## INSTRUCTIONS TO FOLLOW
Reproduce only what runs from the line containing "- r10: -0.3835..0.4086" to the line containing "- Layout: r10" in the records below, inclusive. Keep it exact, and keep the pictures out.

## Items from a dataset
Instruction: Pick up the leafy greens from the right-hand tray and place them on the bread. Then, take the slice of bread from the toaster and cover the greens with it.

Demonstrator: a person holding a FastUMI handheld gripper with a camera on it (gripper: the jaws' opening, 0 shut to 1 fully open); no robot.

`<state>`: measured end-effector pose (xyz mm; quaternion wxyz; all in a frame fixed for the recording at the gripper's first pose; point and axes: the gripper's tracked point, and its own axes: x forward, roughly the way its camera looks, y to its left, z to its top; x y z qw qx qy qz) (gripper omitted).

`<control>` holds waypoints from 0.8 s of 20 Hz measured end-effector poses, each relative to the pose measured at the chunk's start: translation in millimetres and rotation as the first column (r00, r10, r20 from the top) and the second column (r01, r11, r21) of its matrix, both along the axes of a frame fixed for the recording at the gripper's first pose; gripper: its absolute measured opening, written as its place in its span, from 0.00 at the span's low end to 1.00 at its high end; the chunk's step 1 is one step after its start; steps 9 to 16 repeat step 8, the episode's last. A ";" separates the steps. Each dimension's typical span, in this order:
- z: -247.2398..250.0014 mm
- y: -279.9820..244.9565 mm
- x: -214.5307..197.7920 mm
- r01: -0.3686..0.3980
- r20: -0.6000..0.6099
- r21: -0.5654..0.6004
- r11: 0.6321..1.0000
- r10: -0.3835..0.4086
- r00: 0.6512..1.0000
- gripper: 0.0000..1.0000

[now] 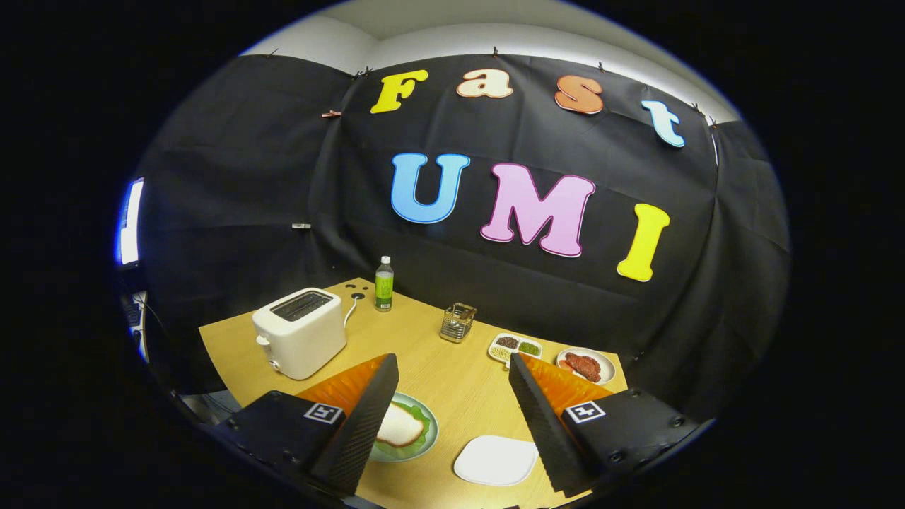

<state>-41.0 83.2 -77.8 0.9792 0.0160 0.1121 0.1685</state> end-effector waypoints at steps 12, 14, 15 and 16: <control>-0.8 -3.6 6.3 -0.005 0.006 0.004 1.000 0.005 1.000 0.98; -0.8 -3.6 6.3 -0.005 0.006 0.004 1.000 0.005 1.000 0.98; -0.8 -3.6 6.3 -0.005 0.006 0.004 1.000 0.005 1.000 0.98; -0.8 -3.6 6.3 -0.005 0.006 0.004 1.000 0.005 1.000 0.98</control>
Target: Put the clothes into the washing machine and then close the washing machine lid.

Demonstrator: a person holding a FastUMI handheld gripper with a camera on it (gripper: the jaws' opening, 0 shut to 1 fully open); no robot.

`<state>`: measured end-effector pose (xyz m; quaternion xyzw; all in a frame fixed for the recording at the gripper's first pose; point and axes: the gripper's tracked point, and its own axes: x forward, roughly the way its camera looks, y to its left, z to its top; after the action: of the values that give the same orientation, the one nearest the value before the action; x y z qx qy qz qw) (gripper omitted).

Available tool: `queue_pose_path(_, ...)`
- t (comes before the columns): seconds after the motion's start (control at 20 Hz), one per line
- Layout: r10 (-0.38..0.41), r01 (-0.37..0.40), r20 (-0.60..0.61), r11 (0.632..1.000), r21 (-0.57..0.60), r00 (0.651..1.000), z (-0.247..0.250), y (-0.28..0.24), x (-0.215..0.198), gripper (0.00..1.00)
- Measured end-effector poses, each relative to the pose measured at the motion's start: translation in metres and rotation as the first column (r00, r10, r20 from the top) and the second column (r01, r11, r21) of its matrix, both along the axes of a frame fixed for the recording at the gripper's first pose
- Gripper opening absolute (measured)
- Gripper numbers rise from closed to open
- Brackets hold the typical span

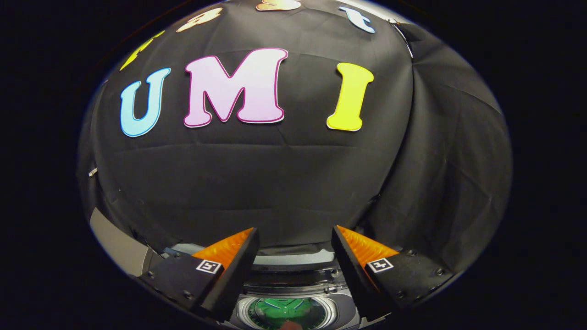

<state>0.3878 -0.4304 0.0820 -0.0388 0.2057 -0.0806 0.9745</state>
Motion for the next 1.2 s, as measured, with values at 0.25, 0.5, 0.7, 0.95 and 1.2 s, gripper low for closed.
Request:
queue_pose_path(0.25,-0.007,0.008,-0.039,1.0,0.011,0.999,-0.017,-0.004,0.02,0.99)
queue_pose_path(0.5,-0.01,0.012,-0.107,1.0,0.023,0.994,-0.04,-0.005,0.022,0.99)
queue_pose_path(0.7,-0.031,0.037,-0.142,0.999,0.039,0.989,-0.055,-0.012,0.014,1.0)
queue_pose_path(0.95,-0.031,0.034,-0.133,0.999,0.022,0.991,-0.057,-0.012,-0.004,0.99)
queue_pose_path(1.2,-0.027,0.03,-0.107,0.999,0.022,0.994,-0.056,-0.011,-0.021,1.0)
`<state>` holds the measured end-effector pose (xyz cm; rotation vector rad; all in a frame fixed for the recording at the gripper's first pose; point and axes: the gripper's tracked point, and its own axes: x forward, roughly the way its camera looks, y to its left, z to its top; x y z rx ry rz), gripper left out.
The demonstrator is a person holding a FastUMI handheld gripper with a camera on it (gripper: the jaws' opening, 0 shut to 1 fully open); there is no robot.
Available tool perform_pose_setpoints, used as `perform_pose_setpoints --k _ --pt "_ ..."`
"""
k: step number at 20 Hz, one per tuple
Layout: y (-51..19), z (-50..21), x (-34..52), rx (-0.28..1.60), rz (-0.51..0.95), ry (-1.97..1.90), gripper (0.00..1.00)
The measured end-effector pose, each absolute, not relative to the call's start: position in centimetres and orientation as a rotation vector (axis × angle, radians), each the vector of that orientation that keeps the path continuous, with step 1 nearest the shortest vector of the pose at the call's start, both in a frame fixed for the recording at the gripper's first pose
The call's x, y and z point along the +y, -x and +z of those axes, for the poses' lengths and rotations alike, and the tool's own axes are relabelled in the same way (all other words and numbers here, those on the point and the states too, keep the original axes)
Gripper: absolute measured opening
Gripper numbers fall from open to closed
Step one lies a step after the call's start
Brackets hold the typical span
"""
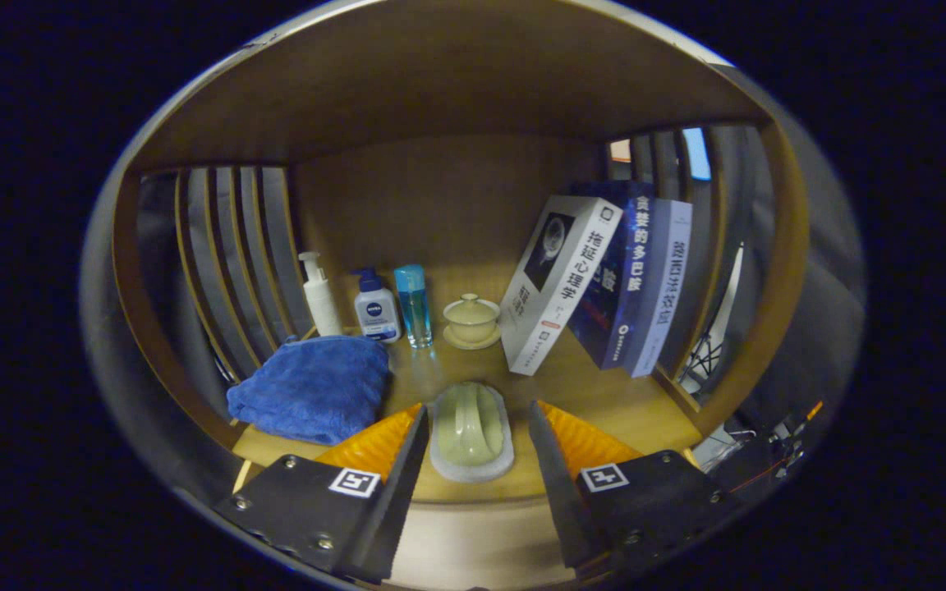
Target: Pull open the drawer, take out the items inside it, and place them on the countertop above the cabinet.
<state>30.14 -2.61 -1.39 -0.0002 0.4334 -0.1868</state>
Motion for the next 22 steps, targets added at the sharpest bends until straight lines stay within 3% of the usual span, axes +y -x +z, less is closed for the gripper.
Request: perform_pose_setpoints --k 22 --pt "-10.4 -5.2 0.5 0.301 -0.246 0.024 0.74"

## RESPONSE TO THIS EXERCISE
- r10: -0.3835..0.4086
- r00: 0.6512..1.0000
- gripper: 0.0000..1.0000

[now] 

<state>-41.0 83.2 -77.8 0.9792 0.0160 0.1121 0.1685</state> end-effector waypoints at steps 12, 14, 15 and 16: <control>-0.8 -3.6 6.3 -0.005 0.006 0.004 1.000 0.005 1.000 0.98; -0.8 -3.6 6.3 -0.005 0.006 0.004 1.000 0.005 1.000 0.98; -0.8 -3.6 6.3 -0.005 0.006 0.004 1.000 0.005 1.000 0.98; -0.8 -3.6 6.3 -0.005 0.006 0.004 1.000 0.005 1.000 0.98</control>
Target: Put the clothes into the washing machine and then close the washing machine lid.

Demonstrator: a person holding a FastUMI handheld gripper with a camera on it (gripper: the jaws' opening, 0 shut to 1 fully open); no robot.

`<state>`: measured end-effector pose (xyz m; quaternion xyzw; all in a frame fixed for the recording at the gripper's first pose; point and axes: the gripper's tracked point, and its own axes: x forward, roughly the way its camera looks, y to its left, z to its top; after the action: of the values that give the same orientation, the one nearest the value before the action; x y z qx qy qz qw) (gripper omitted).

Available tool: `queue_pose_path(_, ...)`
- t (comes before the columns): seconds after the motion's start (control at 20 Hz), one per line
- Layout: r10 (-0.38..0.41), r01 (-0.37..0.40), r20 (-0.60..0.61), r11 (0.632..1.000), r21 (-0.57..0.60), r00 (0.651..1.000), z (-0.247..0.250), y (-0.28..0.24), x (-0.215..0.198), gripper (0.00..1.00)

This output is finished.